Counting only lines that contain "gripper", state the total found in the material below. Add nothing else.

[[ GIVEN DATA, beginning ]]

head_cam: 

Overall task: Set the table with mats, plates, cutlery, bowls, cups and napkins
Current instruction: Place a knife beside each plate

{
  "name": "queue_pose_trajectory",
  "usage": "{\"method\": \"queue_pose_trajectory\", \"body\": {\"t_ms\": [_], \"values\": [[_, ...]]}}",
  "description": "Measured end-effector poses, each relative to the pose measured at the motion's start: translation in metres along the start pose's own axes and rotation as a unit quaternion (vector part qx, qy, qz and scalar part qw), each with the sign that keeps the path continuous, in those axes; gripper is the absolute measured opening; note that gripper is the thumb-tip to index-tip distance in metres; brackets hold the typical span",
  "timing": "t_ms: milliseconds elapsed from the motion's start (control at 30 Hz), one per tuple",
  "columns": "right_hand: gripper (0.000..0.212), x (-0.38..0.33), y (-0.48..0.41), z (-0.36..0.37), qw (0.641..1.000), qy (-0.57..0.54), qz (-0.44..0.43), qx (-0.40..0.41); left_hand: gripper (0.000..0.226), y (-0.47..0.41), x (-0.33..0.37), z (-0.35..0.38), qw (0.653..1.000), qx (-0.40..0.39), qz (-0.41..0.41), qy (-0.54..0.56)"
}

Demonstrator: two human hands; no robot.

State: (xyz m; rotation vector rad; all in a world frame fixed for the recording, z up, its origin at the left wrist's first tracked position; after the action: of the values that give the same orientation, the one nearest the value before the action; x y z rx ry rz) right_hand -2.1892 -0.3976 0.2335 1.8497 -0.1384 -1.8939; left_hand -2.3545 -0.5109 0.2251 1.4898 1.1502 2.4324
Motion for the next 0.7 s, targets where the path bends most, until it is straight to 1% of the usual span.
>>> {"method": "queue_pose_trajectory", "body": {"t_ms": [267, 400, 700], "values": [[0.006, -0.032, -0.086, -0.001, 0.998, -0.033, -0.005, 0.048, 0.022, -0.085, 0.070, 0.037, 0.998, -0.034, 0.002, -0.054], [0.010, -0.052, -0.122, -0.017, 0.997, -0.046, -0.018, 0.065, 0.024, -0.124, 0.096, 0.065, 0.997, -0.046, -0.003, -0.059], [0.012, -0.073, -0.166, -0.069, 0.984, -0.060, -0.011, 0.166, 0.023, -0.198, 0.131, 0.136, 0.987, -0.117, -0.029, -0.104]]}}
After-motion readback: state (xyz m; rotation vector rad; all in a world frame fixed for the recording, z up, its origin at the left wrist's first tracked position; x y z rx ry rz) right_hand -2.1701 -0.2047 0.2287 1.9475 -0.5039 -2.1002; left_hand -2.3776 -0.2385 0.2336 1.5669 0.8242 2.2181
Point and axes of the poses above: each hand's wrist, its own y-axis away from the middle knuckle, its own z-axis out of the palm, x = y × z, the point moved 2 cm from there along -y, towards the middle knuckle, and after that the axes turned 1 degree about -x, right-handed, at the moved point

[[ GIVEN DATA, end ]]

→ **TASK RESULT**
2